* Instructions to follow:
Each line of the listing below that includes "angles" should be reported.

****

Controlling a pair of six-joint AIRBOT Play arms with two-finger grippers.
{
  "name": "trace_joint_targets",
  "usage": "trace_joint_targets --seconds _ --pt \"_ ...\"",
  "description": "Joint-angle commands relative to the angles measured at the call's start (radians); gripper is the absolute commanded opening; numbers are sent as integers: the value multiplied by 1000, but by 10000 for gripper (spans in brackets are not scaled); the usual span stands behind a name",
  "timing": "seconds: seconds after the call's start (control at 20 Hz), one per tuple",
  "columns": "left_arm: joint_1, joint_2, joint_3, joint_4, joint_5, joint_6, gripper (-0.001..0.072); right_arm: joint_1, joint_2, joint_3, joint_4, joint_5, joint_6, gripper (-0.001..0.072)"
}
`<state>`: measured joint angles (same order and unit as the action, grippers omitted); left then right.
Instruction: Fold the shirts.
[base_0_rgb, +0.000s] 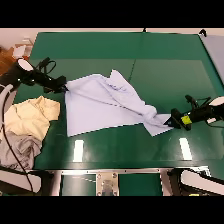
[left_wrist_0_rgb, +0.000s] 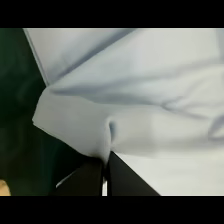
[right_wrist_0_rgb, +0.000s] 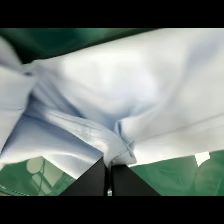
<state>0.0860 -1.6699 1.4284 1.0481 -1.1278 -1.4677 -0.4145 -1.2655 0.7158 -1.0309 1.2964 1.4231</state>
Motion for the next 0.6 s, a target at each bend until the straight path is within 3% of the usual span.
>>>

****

* Response below:
  "description": "Joint-angle commands relative to the angles measured at the call's start (radians); gripper is the absolute commanded opening; numbers are sent as integers: the value multiplied by 1000, but by 10000 for gripper (spans in brackets are not scaled); the usual span stands behind a name",
`<state>`: measured joint angles (same order and unit as the action, grippers omitted); left then right.

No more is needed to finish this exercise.